À Kinshasa, les autorités urbaines ont refusé d’autoriser la tenue du sit-in de l’opposition prévue ce vendredi 12 juin au palais pour dénoncer le projet de changement de la constitution initié par la majorité au pouvoir. C’est ce qui ressort d’une réunion qui a mis autour d’une table le gouverneur Daniel Bumba et une délégation de la Coalition Article 64 (C64).
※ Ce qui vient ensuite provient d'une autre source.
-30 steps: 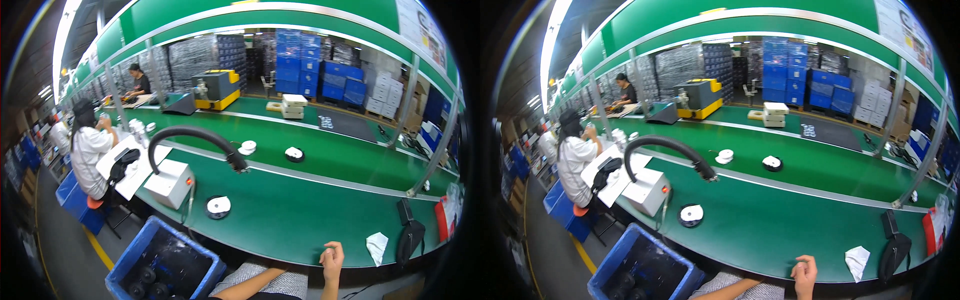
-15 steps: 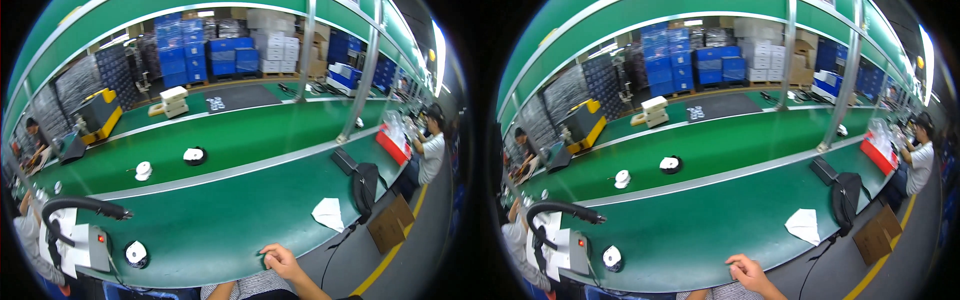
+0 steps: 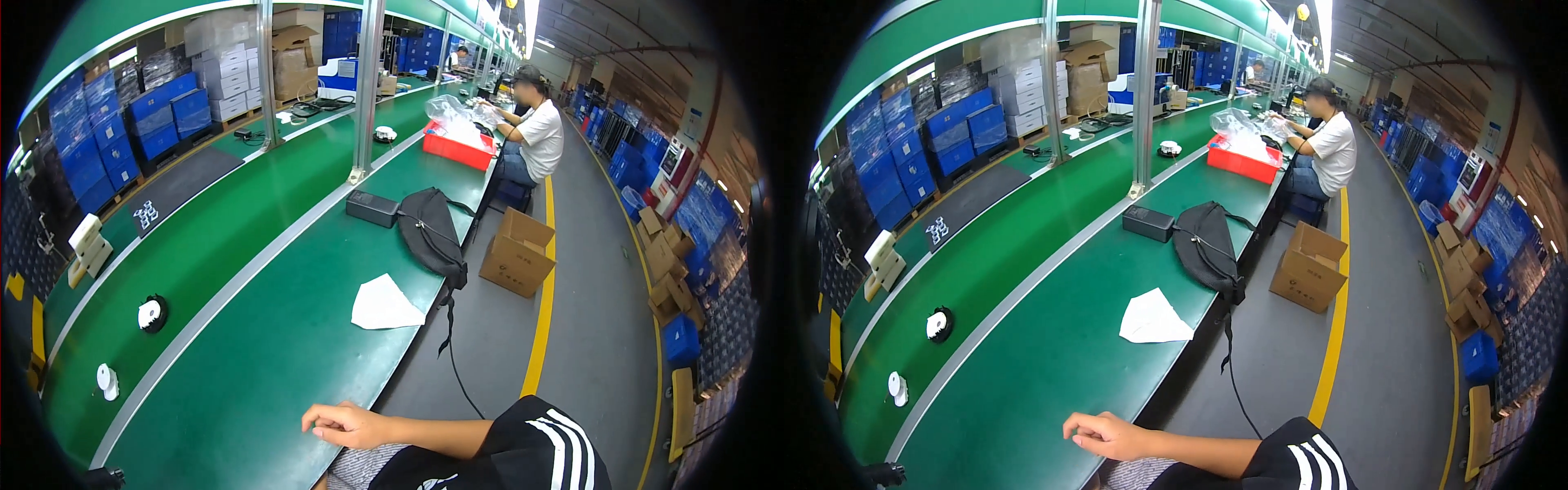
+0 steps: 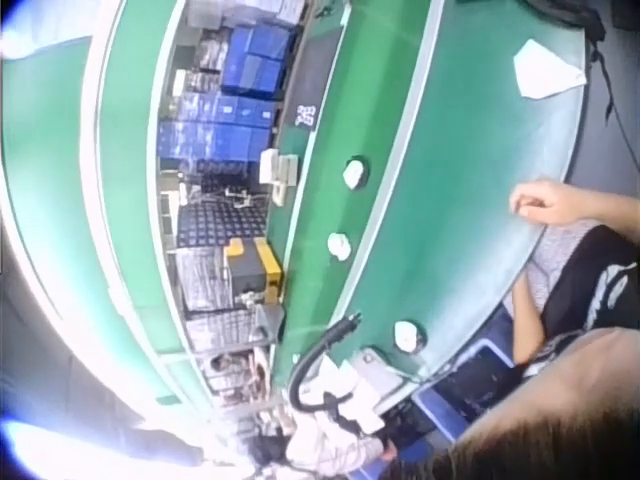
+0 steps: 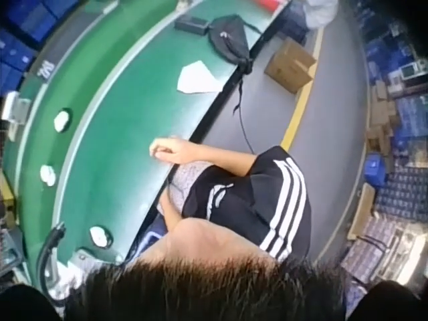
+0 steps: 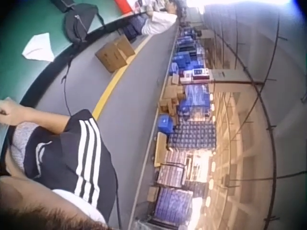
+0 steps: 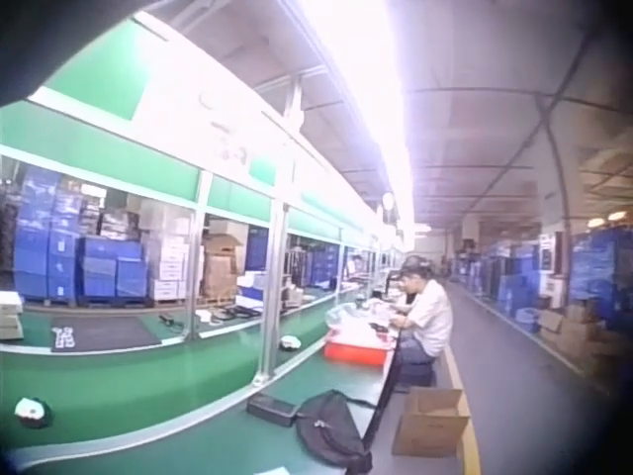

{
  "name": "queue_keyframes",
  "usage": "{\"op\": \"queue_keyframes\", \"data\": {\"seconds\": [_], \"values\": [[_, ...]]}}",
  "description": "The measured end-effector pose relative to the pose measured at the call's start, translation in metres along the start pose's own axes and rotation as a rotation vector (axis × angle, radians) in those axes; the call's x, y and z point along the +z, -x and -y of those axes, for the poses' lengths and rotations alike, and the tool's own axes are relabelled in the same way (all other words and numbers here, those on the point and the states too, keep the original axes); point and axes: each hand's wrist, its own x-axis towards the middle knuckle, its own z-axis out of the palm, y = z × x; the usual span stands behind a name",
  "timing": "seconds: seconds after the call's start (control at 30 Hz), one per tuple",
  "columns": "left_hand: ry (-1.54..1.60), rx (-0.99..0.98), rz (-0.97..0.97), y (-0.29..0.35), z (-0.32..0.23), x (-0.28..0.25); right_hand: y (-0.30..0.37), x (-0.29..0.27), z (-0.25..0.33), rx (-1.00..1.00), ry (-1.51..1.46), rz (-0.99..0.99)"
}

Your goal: The person assembles components of an electronic device by hand, joining a circuit board and wires into a housing.

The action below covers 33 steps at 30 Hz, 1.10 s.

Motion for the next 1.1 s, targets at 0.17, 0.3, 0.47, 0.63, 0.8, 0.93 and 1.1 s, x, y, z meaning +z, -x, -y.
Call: {"op": "queue_keyframes", "data": {"seconds": [0.17,0.3,0.47,0.63,0.8,0.93,1.1], "values": [[0.01,-0.149,-0.141,0.059,-0.001,-0.028,0.003,0.005,0.002,0.056,-0.065,0.03],[0.127,-0.267,-0.335,0.122,-0.049,-0.062,0.015,0.001,0.014,0.048,-0.082,-0.055],[0.208,0.033,-0.306,0.13,-0.118,-0.104,0.003,0.006,0.014,0.041,-0.111,-0.024],[-0.187,0.353,-0.421,0.099,-0.185,-0.18,-0.004,0.018,0.008,0.093,-0.138,-0.034],[-0.732,0.234,-0.423,0.064,-0.225,-0.206,-0.001,0.014,0.007,0.01,-0.071,-0.077],[-0.534,0.31,-0.366,0.035,-0.223,-0.178,0.003,0.01,0.013,0.022,-0.091,-0.108],[-0.478,0.37,-0.32,0.013,-0.226,-0.16,-0.007,0.019,-0.004,-0.031,-0.051,-0.042]]}}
Dans leur décision, les autorités de la ville ont qualifié le Palais du Peuple de « siège inviolable », excluant ainsi toute possibilité d’y organiser une manifestation politique. En alternative, elles ont proposé le terrain Assosa, situé dans la commune de Kasa-Vubu, comme site de rassemblement.
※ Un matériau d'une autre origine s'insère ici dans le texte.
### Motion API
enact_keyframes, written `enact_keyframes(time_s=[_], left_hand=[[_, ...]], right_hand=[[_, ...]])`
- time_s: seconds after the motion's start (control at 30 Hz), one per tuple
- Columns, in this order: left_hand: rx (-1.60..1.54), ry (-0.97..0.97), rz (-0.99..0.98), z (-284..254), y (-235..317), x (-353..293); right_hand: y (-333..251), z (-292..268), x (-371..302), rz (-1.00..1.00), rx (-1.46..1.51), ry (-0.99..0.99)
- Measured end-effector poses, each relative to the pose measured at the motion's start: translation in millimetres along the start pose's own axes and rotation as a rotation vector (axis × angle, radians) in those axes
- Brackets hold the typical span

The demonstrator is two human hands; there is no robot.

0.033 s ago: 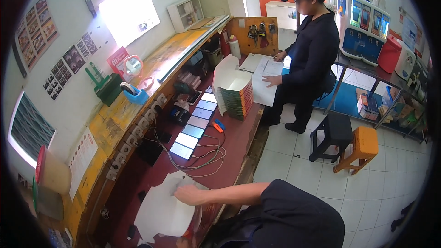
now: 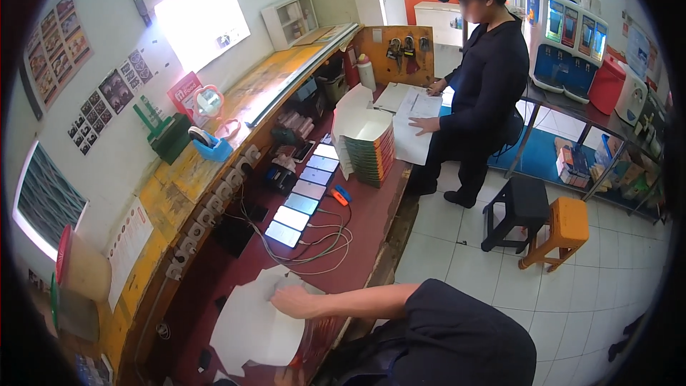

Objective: The person is folding and assembling cardboard boxes for food packaging in a kitchen or storage area.

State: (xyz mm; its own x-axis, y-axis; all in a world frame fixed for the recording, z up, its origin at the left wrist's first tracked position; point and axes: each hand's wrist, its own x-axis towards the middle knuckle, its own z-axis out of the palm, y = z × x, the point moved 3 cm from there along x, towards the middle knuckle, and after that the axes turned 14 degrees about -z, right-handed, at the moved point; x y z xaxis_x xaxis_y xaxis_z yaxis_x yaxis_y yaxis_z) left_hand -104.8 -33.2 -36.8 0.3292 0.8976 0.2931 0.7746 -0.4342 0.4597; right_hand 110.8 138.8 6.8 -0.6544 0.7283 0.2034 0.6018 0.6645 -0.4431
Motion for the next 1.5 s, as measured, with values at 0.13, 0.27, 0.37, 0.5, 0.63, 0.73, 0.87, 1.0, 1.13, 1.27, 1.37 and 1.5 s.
enact_keyframes(time_s=[0.13, 0.27, 0.37, 0.5, 0.63, 0.73, 0.87, 1.0, 1.13, 1.27, 1.37, 1.5], left_hand=[[0.019, 0.032, -0.037, 1, -7, -3], [0.096, 0.159, 0.080, 1, 7, 12], [0.013, 0.144, 0.058, -1, 15, 20], [0.044, 0.116, 0.089, 2, 8, 21], [0.063, 0.155, 0.067, 4, 5, 19], [0.088, 0.196, 0.145, 4, 2, 11], [0.150, 0.236, 0.225, -6, 35, 18], [0.238, 0.272, 0.246, -11, 50, 28], [0.250, 0.304, 0.136, 2, 25, 22], [0.290, 0.311, 0.081, 7, 15, 15], [0.289, 0.301, 0.055, 5, 18, 19], [0.285, 0.311, 0.061, 5, 10, 17]], right_hand=[[9, 14, 9, 0.001, -0.076, 0.101], [15, 2, 2, 0.067, -0.170, 0.185], [17, -7, -7, 0.075, -0.193, 0.174], [20, -5, -11, 0.053, -0.205, 0.254], [25, -2, -14, 0.060, -0.171, 0.206], [22, 1, -13, -0.039, -0.122, 0.216], [20, 4, -9, -0.032, -0.139, 0.243], [23, 3, -8, 0.079, -0.221, 0.253], [33, 9, -9, 0.146, -0.185, 0.260], [20, -4, -21, 0.186, -0.189, 0.304], [-16, -8, -38, -0.068, -0.164, 0.550], [-73, 17, -75, -0.492, 0.059, 0.596]])
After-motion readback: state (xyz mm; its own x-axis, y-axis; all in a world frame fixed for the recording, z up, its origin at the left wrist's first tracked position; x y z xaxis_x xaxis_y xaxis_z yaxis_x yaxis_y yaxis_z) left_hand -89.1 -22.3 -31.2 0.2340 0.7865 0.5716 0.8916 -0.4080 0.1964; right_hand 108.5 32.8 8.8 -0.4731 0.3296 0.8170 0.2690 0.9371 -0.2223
Une proposition immédiatement rejetée par l’opposition, qui maintient son appel à manifester devant le Palais du Peuple ce vendredi 12 juin.
À la veille de cette mobilisation, les positions semblent irréconciliables, faisant craindre un face-à-face tendu entre les forces de l’ordre et les militants de l’opposition. Sur les réseaux sociaux, les appels à la mobilisation se multiplient, traduisant la détermination des organisateurs à maintenir la pression.
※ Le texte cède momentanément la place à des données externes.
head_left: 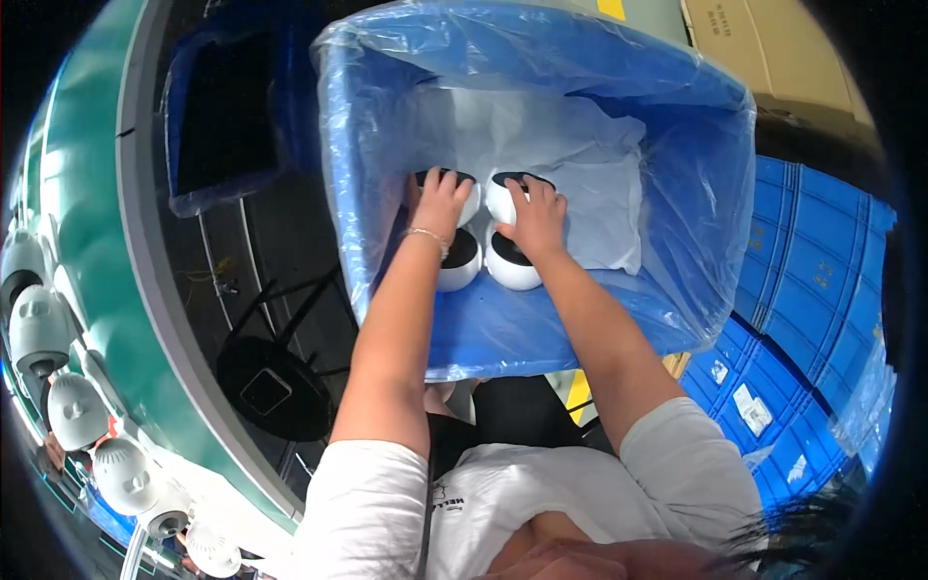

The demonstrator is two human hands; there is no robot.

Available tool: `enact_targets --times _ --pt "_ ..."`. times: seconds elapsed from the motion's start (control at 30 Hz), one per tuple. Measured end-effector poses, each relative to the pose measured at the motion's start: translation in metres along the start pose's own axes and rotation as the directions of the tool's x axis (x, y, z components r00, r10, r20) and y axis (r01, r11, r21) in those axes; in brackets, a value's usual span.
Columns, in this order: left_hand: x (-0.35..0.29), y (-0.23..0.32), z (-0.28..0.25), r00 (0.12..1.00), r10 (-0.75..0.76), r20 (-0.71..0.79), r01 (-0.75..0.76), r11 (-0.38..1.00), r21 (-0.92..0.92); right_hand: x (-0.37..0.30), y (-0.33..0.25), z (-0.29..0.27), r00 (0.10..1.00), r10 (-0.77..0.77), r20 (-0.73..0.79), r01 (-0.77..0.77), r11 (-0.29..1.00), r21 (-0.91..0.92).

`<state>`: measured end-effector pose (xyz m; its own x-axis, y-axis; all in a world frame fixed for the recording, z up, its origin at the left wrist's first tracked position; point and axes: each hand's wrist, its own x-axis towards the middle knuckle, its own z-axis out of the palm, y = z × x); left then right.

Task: Assembling and sorting security camera housings and components on a factory assembly line.

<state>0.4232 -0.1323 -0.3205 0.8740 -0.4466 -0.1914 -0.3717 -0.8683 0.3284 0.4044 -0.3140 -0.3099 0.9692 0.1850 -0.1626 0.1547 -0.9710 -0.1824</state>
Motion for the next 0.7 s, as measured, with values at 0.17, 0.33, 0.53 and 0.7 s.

« Urgent : C’est confirmé, tous Tshangu, Mont-Amba, Funa et Lukunga demain vendredi 12 juin devant le Palais du Peuple à 9h00. Toboyi référendum sans le Nord-Kivu et le Sud-Kivu », a écrit Prince Epenge, porte-parole de Lamuka, appelant à une mobilisation massive.
Ce sit-in s’inscrit dans une série d’actions initiées par la Coalition Article 64 pour s’opposer au projet de réforme constitutionnelle, dans un contexte politique marqué par de fortes tensions autour de la question du référendum.